RDFa profile microsyntax, proxy vocabularies, GRDDL from Niklas Lindström on 2011-07-20 (public-rdfa-wg@w3.org from July 2011)

From: Niklas Lindström <lindstream@gmail.com>
Date: Wed, 20 Jul 2011 02:41:12 +0200
To: public-rdfa-wg <public-rdfa-wg@w3.org>
Message-ID: <CADjV5jc9p8=3-kgwFMK3yY3mE7pgQfEt4R1XW6CjuEUeRbYUog@mail.gmail.com>
Hello all!

I've considered the case of profiles for a while, and I've conceived
some alternatives. This became rather lengthy, but I hope you'll find
it informational.

My perspective here is regarding our goal to make RDFa 1.1 really easy
for people (with various knowledge) to read and write, while
supporting mixed use of vocabularies and the fundamental RDF model.

We are exploring means of reducing the needs for prefixes and CURIEs
for simple cases.

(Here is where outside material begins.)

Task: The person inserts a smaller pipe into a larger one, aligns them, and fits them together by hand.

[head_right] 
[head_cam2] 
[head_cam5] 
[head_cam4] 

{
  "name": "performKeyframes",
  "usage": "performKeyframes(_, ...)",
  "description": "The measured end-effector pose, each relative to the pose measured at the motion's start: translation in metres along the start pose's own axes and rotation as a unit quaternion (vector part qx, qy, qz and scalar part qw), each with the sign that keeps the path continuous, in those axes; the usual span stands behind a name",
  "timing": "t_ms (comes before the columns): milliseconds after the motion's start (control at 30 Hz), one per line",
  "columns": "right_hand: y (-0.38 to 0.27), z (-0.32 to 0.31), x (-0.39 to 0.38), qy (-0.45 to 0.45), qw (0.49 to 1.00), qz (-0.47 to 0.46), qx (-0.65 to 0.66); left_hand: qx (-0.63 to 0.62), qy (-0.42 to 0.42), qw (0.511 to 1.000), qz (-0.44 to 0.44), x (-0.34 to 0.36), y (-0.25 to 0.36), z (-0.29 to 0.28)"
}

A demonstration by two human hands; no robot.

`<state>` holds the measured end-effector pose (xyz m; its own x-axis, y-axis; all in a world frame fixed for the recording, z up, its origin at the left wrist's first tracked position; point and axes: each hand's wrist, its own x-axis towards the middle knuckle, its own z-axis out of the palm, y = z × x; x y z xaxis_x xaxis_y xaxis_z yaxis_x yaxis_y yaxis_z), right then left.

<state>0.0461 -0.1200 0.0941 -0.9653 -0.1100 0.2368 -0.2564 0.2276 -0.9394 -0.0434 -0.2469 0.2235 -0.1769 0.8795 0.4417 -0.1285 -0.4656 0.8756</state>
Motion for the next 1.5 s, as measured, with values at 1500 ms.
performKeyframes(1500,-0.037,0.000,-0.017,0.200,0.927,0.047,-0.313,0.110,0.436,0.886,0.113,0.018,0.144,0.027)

Currently, the @vocab attribute and the use of
profiles handles this. But profiles come at a potential cost which is
under debate.

## Complexity of profiles ##

It is arguably so that profiles *are* complex, using "out of band"
indirection to support the URI-based solution for mixing vocabularies.

The profile solution in its current form may also come across as
convoluted. It provides means of *syntactic* shortcuts, leaving
certain forms of expressions in RDFa attributes *dependent* on them. I
find it a bit awkward to parse RDFa in profiles in order to enable the
parsing of *some* of the RDFa in the main document. That also puts a
cognitive burden on anyone who wants to understand what's really going
on.

I get a general sense that profiles may be halfway towards somewhere.
I see some different paths ahead:

1. A common microsyntax supporting prefixes, default vocab and terms;
used inline in @prefix or linked to with @profile.
2. Remove profiles, promote "proxy vocabularies" with @vocab for the
simplest scenarios.
3. Turn profiles into a full GRDDL mechanism.


## 1. A profile microsyntax ##

One concern I have with profiles now is that they are directives given
as RDF for how to syntactically parse references. (I believe you've
debated this a lot already, but I can't help finding it awkward.) A
solution to this can be quite simple:

* Extend @prefix to support declaration of default vocab and terms.
* Define the profile syntax to be, verbatim, the syntax used in @prefix.

These extensions to @prefix can be really simple too. For instance, how about:

    : http://www.w3.org/1999/xhtml/vocab#

to declare the default vocab; and:

    :describedby http://www.w3.org/2007/05/powder-s#describedby

to declare a term. (Or perhaps another token than ":" for these, such
as "@", to make it more distinguishable.)

If external @profile references are to be supported (barring issues of
callbacks and broken links), I'd suggest that these (small) documents
are to be following a same origin policy (i.e. placed locally on the
server along with the documents using it).

(I just noticed that this looks a lot like Mark Birbeck's previous
suggestions in e.g. [1].)


## 2. Mapping on the semantic level ##

This alternative is quite different from profiles. It uses the power
of linked data in its own right.

As I considered the use of profiles, I got the impression of being
halfway towards custom vocabularies. So why not define *proxy
vocabularies* which maps (i.e. *links*) to other (more known) terms?
We already have what we need for that in RDF Schema, namely
subPropertyOf and subClassOf. Stéphane also mentioned this, suggesting
that we should use vocabularies with term mappings. (I'm not sure if
this is really what you meant Stéphane, but it is what I will go for.)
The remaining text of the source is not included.